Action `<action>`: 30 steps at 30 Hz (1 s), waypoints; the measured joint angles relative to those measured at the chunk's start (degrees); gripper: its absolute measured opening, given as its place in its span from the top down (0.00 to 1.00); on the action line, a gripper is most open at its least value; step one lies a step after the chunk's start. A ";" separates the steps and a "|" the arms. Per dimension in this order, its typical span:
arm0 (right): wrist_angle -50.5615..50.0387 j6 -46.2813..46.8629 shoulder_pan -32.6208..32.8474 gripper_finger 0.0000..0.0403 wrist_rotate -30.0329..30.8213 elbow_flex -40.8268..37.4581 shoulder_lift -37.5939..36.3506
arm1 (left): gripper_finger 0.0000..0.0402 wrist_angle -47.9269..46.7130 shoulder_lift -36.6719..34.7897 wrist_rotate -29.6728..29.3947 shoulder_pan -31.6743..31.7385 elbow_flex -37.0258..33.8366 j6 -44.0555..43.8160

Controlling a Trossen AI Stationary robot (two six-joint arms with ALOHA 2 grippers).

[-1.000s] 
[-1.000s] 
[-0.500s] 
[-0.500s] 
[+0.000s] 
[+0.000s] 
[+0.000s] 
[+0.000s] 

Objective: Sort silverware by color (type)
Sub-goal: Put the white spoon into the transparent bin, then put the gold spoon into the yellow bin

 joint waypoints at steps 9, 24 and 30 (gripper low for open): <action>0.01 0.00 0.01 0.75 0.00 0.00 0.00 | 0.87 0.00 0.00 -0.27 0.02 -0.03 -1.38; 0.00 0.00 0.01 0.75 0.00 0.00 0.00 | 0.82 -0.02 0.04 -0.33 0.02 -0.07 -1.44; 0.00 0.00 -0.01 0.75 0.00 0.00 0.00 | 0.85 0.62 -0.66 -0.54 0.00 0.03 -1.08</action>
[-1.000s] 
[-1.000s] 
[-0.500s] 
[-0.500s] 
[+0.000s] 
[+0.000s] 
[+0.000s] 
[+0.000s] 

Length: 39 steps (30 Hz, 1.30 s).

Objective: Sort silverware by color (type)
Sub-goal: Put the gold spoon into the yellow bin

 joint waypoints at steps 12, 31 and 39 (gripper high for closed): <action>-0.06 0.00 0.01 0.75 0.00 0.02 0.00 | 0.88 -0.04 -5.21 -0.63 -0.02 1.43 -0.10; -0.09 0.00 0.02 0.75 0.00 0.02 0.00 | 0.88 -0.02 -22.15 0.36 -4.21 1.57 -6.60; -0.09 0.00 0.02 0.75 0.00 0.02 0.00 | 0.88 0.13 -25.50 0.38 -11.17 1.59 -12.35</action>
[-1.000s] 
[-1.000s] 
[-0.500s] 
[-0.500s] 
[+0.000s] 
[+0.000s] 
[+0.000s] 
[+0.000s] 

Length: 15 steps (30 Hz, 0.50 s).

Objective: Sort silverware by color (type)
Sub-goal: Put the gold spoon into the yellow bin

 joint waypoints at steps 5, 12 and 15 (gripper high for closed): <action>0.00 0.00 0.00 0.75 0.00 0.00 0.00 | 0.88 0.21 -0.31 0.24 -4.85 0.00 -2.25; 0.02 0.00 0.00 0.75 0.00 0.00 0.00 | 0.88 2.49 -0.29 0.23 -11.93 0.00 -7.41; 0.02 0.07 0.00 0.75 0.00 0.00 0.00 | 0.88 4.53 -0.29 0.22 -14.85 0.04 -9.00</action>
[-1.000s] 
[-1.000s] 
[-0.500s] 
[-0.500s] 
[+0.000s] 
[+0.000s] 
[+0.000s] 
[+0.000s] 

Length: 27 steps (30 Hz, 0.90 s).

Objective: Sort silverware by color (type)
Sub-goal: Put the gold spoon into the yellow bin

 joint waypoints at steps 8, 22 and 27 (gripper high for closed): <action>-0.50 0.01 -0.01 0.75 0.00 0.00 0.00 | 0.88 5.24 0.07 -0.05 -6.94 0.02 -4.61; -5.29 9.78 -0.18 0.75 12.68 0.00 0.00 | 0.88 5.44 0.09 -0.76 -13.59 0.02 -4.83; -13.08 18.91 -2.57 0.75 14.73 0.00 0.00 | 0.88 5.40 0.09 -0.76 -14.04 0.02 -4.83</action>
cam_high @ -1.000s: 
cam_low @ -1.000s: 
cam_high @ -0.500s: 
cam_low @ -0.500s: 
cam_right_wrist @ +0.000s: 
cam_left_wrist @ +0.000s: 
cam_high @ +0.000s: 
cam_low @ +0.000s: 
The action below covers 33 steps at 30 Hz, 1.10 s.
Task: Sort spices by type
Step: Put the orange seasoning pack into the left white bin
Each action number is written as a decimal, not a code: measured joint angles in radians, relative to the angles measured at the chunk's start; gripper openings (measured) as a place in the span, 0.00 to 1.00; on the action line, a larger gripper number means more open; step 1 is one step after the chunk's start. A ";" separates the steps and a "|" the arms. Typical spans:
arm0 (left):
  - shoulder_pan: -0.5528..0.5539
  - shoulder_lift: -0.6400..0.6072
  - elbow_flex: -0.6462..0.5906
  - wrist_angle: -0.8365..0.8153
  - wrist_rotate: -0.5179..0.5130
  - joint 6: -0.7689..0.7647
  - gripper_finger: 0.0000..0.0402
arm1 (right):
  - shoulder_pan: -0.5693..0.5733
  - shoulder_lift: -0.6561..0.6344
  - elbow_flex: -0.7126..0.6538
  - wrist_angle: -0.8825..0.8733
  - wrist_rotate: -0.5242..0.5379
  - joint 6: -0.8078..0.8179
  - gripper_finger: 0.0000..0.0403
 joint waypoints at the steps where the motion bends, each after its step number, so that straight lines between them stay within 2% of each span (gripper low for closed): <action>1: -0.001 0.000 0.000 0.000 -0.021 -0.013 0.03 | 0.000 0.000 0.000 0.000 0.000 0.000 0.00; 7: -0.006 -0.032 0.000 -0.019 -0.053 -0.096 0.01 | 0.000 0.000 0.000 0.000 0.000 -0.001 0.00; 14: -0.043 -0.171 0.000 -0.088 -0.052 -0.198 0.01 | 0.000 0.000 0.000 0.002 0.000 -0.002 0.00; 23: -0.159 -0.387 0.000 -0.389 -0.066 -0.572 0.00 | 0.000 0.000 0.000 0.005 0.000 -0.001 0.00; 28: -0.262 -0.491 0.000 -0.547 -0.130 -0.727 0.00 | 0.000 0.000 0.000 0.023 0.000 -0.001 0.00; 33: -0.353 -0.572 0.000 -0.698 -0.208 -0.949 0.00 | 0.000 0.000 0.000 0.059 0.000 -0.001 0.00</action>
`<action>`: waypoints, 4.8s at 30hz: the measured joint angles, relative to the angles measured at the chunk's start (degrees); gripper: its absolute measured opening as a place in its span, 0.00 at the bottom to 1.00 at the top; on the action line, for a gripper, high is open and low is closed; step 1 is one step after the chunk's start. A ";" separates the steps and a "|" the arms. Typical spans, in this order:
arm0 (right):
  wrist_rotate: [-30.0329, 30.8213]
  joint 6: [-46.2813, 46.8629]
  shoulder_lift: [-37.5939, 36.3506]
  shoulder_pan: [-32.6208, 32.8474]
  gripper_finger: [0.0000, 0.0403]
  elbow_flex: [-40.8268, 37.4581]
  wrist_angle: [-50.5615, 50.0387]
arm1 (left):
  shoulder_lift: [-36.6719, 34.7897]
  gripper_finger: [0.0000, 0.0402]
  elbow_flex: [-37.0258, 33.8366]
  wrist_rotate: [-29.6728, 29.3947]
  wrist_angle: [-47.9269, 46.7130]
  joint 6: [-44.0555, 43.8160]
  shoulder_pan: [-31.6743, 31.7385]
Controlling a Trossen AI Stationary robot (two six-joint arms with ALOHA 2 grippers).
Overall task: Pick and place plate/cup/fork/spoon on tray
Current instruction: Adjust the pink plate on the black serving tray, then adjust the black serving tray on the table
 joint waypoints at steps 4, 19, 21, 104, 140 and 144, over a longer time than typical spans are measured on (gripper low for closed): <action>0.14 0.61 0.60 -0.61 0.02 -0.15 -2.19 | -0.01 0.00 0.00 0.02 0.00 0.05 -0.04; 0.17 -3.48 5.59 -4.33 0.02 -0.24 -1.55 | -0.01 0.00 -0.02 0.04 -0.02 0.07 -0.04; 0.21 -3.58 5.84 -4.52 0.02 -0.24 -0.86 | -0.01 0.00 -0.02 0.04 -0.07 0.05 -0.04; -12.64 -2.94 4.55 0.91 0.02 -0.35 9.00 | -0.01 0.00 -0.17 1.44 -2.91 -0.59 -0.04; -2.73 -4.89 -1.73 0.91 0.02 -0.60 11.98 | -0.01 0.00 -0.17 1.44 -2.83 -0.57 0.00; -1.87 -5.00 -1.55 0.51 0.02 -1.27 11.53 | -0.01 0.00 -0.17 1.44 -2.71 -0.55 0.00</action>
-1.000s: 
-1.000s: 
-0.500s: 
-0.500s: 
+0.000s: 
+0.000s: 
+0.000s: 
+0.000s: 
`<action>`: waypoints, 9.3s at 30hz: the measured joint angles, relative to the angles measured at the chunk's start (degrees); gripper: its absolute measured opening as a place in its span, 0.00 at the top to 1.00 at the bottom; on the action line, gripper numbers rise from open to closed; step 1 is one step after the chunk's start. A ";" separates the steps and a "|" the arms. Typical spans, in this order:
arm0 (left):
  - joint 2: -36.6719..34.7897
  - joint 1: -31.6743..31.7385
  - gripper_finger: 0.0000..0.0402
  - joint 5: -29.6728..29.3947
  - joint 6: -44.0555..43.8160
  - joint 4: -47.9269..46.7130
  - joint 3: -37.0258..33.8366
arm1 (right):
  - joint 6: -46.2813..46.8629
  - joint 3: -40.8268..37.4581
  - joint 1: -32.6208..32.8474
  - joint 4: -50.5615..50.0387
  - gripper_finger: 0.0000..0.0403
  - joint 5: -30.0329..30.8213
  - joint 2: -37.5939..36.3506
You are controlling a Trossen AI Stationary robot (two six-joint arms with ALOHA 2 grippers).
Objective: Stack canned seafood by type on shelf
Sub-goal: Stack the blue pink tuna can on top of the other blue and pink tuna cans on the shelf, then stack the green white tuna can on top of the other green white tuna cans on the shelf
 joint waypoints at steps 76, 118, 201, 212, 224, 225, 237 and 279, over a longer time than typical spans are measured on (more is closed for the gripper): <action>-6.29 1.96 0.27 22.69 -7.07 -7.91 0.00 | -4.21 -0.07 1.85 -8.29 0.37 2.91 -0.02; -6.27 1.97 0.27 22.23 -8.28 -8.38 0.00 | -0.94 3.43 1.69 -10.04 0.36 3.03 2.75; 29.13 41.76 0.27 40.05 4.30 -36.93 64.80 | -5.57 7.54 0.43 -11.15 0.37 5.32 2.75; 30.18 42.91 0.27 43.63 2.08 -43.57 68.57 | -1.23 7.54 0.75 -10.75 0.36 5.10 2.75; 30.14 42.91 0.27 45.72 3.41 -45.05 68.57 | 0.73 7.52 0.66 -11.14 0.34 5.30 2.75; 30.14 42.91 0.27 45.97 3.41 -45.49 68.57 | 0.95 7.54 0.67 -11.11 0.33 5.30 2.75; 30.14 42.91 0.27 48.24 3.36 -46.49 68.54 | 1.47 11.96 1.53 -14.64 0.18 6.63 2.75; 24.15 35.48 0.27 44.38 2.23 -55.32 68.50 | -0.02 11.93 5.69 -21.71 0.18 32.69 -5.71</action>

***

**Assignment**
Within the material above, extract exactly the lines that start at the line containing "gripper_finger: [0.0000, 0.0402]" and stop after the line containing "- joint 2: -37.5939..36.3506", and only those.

**Written solution**
  gripper_finger: [0.0000, 0.0402]
  elbow_flex: [-37.0258, 33.8366]
  wrist_rotate: [-29.6728, 29.3947]
  wrist_angle: [-47.9269, 46.7130]
  joint 6: [-44.0555, 43.8160]
  shoulder_pan: [-31.6743, 31.7385]
Controlling a Trossen AI Stationary robot (two six-joint arms with ALOHA 2 grippers).
Overall task: Pick and place plate/cup/fork/spoon on tray
Current instruction: Adjust the pink plate on the black serving tray, then adjust the black serving tray on the table
 joint waypoints at steps 4, 19, 21, 104, 140 and 144, over a longer time than typical spans are measured on (gripper low for closed): <action>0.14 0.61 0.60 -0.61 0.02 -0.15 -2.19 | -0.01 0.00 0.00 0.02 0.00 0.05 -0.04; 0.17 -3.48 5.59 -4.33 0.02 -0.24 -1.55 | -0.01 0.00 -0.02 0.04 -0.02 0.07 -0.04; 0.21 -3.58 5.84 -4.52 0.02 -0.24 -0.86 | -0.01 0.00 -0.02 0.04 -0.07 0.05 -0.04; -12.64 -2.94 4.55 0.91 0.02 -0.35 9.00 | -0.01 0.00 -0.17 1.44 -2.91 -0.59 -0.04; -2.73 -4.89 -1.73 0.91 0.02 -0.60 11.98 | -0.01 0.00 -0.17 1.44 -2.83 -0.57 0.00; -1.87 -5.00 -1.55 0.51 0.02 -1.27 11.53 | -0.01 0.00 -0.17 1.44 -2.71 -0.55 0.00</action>
-1.000s: 
-1.000s: 
-0.500s: 
-0.500s: 
+0.000s: 
+0.000s: 
+0.000s: 
+0.000s: 
`<action>`: waypoints, 9.3s at 30hz: the measured joint angles, relative to the angles measured at the chunk's start (degrees); gripper: its absolute measured opening as a place in its span, 0.00 at the top to 1.00 at the bottom; on the action line, gripper numbers rise from open to closed; step 1 is one step after the chunk's start. A ";" separates the steps and a "|" the arms. Typical spans, in this order:
arm0 (left):
  - joint 2: -36.6719..34.7897
  - joint 1: -31.6743..31.7385
  - gripper_finger: 0.0000..0.0402
  - joint 5: -29.6728..29.3947
  - joint 6: -44.0555..43.8160
  - joint 4: -47.9269..46.7130
  - joint 3: -37.0258..33.8366
arm1 (right):
  - joint 6: -46.2813..46.8629
  - joint 3: -40.8268..37.4581
  - joint 1: -32.6208..32.8474
  - joint 4: -50.5615..50.0387
  - gripper_finger: 0.0000..0.0403
  - joint 5: -30.0329..30.8213
  - joint 2: -37.5939..36.3506

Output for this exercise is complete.